Nenhuma pessoa sensata esperava que Fernando Haddad fosse ao almoço anual dos banqueiros para fazer um discurso de ministro da Fazenda ou que anunciasse diretrizes concretas da política para gastos e dívida do governo Lula 3.
Foi o que disseram os próprios executivos financeiros que foram ao almoço da Febraban, na sexta-feira. O que chamou a atenção de várias dessas pessoas foi:
- Haddad não deu sinal de que Luiz Inácio Lula da Silva tenha algo a dizer de diferente do que vem afirmando desde que deu sapatadas na ideia de controle do endividamento público;
- Haddad falou de reforma tributária, inadimplência e estabilidade a fim de ocupar o tempo, de modo a não tratar de nenhum assunto espinhoso;
- Haddad não teve autonomia para nada, "falou menos que a equipe da transição na economia"; foi para representar Lula do modo mais "neutro" possível, o que é "compreensível", mas insuficiente;
- Haddad disse que a "qualidade" do gasto público precisa melhorar, o que ninguém discute. Mas, como foi "omisso" sobre a "quantidade", deu um "sinal desconfortável".
Gente mais irritada disse que "Haddad e o PT estão fora da realidade". Que o governo do PT ainda está "perdido ou vai seguir o que o Lula disse depois da eleição".
Gente mais analítica, por assim dizer, afirmou que o tempo do governo para publicar as diretrizes de um programa econômico e nomear uma equipe está acabando.
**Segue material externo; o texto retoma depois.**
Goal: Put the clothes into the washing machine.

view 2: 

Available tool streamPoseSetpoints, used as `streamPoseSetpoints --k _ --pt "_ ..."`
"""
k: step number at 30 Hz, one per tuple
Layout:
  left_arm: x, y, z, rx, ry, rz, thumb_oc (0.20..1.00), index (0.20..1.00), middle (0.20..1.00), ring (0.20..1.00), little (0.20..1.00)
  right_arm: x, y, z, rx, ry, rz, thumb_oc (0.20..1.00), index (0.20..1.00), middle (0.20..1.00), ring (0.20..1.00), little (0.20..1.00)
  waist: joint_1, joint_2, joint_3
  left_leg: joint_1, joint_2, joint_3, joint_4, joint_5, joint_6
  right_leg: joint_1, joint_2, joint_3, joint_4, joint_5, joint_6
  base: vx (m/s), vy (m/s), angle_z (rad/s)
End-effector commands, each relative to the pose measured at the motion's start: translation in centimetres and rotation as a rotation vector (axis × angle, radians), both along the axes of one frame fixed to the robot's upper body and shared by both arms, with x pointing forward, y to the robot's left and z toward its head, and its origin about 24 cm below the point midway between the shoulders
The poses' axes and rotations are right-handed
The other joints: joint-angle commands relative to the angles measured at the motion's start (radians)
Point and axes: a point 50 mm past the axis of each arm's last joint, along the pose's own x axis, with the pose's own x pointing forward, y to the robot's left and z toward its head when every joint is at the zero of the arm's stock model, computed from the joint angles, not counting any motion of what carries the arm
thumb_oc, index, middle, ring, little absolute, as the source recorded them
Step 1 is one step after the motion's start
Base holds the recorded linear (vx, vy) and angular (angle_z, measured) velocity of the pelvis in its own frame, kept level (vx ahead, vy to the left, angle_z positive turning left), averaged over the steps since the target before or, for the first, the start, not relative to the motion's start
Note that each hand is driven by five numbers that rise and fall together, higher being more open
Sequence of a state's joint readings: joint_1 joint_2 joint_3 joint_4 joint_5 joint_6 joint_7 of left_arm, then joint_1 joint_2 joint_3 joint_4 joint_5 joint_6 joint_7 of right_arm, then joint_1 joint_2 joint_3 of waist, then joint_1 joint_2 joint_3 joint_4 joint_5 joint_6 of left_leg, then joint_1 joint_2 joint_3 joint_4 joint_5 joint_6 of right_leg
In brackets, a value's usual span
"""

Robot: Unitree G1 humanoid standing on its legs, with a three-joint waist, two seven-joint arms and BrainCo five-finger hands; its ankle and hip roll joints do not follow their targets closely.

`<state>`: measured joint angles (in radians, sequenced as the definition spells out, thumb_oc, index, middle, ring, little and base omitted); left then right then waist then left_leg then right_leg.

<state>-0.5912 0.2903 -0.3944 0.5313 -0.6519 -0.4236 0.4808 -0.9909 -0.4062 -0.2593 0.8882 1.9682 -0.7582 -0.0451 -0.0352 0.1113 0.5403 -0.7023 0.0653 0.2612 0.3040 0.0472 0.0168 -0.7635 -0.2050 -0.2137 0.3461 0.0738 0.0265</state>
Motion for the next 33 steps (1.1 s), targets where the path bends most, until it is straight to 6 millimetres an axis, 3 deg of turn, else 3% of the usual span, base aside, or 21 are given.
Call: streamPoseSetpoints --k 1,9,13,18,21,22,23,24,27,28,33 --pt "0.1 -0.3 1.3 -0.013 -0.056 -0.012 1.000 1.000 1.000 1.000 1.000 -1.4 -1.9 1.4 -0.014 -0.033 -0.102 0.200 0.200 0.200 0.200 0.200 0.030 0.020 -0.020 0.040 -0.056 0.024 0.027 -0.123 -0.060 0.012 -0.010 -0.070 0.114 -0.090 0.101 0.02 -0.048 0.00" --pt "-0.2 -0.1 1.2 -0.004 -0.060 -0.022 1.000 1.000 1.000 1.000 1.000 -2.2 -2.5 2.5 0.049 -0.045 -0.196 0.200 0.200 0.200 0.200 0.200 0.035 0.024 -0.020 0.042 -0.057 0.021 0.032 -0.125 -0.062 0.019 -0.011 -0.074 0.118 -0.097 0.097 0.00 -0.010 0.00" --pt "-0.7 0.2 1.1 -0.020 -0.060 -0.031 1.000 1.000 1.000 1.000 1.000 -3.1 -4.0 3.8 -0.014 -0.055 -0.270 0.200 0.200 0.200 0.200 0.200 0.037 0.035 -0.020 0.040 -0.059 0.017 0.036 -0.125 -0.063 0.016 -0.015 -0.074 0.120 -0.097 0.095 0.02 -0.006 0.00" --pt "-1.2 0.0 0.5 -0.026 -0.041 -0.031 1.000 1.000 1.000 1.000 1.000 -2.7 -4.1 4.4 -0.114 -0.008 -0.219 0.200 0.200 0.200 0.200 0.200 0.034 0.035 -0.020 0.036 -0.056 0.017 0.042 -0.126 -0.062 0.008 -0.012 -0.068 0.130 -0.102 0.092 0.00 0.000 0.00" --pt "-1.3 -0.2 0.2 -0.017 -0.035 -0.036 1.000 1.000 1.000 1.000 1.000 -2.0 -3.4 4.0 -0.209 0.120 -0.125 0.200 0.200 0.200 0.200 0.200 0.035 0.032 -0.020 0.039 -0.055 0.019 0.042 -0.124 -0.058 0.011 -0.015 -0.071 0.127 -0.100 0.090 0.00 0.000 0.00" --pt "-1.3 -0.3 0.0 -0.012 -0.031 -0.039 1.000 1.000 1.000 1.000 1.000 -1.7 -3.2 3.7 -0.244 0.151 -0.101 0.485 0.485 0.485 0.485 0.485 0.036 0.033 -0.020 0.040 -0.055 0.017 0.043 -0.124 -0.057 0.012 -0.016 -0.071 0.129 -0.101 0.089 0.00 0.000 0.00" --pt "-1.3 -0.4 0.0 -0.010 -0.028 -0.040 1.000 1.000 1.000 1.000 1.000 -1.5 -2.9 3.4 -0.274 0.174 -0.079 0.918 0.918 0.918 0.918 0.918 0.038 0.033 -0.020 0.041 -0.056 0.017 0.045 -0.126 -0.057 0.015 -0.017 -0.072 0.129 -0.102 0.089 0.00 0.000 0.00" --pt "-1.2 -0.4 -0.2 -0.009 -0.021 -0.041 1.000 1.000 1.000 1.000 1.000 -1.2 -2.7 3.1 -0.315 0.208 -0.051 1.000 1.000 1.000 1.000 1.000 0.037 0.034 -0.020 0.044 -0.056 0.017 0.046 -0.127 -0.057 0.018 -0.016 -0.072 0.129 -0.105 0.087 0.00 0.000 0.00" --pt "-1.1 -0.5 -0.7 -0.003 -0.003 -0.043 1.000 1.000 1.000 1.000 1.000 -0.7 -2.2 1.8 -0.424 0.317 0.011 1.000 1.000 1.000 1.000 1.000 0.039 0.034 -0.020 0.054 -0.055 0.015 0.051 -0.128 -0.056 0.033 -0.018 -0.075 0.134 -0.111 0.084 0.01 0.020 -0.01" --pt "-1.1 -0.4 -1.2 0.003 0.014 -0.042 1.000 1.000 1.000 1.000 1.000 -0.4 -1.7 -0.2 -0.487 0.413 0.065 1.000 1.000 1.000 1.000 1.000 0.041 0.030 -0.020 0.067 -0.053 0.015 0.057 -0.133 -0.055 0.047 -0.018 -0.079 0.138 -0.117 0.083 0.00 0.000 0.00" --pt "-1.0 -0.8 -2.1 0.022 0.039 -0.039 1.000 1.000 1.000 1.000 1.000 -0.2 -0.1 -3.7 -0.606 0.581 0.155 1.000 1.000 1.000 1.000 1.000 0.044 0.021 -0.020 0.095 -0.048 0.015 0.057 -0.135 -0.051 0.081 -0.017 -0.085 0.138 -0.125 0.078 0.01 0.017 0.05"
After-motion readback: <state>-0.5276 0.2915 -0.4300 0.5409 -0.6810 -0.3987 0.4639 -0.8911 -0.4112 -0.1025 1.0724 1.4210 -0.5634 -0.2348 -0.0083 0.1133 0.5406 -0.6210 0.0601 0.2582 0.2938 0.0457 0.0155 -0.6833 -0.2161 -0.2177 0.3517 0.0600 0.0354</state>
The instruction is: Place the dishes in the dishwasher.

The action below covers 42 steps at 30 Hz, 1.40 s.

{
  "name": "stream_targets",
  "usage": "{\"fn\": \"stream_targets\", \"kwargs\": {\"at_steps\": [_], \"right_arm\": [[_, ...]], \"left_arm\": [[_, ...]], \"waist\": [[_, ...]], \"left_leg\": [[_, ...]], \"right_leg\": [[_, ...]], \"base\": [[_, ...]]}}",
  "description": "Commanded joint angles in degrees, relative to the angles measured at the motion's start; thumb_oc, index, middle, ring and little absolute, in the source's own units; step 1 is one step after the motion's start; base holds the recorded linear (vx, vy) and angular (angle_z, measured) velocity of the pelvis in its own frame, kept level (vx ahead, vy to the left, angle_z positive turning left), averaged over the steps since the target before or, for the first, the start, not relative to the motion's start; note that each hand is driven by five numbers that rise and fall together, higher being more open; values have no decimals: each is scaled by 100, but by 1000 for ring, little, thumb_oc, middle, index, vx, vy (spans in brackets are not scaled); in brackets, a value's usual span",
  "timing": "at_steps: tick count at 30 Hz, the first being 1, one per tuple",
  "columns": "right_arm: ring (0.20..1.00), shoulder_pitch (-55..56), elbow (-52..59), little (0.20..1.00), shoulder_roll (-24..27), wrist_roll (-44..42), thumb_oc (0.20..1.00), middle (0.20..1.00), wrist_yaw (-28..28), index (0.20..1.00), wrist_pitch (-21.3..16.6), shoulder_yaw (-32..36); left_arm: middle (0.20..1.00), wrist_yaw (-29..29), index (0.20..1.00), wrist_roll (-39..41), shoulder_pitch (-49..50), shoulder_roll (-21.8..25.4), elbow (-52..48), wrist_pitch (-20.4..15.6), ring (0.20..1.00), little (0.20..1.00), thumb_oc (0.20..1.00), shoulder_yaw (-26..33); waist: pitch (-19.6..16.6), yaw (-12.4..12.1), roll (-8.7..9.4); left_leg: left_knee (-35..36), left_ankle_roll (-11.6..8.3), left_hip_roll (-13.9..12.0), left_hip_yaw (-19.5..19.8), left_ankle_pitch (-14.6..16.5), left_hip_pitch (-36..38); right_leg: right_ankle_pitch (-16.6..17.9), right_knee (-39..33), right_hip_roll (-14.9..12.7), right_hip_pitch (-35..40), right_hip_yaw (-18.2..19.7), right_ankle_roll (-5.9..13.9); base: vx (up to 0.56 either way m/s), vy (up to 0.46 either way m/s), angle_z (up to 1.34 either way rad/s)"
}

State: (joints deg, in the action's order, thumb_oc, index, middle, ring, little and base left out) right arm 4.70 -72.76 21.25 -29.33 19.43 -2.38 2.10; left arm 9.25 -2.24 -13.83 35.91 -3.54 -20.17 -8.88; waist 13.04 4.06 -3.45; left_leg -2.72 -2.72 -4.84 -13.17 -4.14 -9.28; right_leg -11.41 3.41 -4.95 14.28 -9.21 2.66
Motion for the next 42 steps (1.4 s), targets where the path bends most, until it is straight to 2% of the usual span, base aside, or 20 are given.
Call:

Ainda assim, essas pessoas mais neutras dizem que, sem equipe, "não adianta especular" e que "ainda é possível corrigir tudo, basta querer".
Dentro do PT e mesmo na finança, há lobbies pró-Haddad e a favor de Alexandre Padilha na Fazenda. Plantam notícias e comentários a favor de um ou outro. Donos do dinheiro gostariam mesmo de um economista-padrão e de alta reputação, um "liberal". Se não for o caso, de um "político do PT" que nomeasse equipe "liberal".
A nomeação da equipe indicaria o que se vai fazer de essencial do problema econômico central do início de Lula 3. Isto é, qual o aumento de gasto federal, de saída, e daria uma diretriz para o controle do ritmo do endividamento (uma "meta" para a dívida pública e a regra de definição de gasto que será empregada a fim de se atingir esse alvo).
A depender do tamanho da "PEC da Transição", esse ritmo pode ser explosivo ou, ao menos, pode elevar juros e dólar, prejudicando o crescimento.
Lula insinuou que esse não é um problema central. Haddad não disse nada que pudesse atenuar os discursos do presidente eleito.
Em entrevista a Alexa Salomão, desta Folha, Pérsio Arida, da equipe de transição, foi mais informativo. Praticamente enterrou a ilusão de que poderia ir para o governo. Contou sumariamente o que propõe sobre o tamanho da "licença para gastar".
Não é a opinião do governo de transição para Lula 3. Mas é o que pensa uma pessoa preocupada com o endividamento e que procura assessorar o presidente eleito. Isto é, está lá para tentar uma solução realista em termos sociais, políticos e econômicos.
O que propõe Arida?
- O gasto federal em 2023 deve ser igual ao de 2022, em relação ao tamanho da economia, do PIB;
- Se o PIB crescer 2,5% no ano que vem, a "licença para gastar", o gasto além do previsto pelo Orçamento proposto para 2023, deveria ser de uns R$ 135 bilhões (o rascunho da "PEC da Transição" ora prevê R$ 198 bilhões). É o mesmo número já sugerido por Nelson Barbosa, da equipe econômica da transição e ministro da Fazenda de Dilma Rousseff;
- A "licença para gastar" dura enquanto não houver nova regra fiscal, que em tese vai definir limites para a despesa federal: no máximo dois anos. Se houver nova regra em 2023, para vigorar em 2024, a "licença" acaba em 2023;
Supondo que o PIB cresça menos que 2,5% em 2023, o gasto extra deveria ser menor do que R$ 135 bilhões, diz Arida. Por ora, uma previsão de alta do PIB de 2,5% é muito otimista (por ora, as estimativas rondam o 1%).
É um rumo para a discussão. No entanto, o comando do "governo de transição" para Lula 3 não veio a público para dar diretriz alguma. O discurso de Haddad tampouco.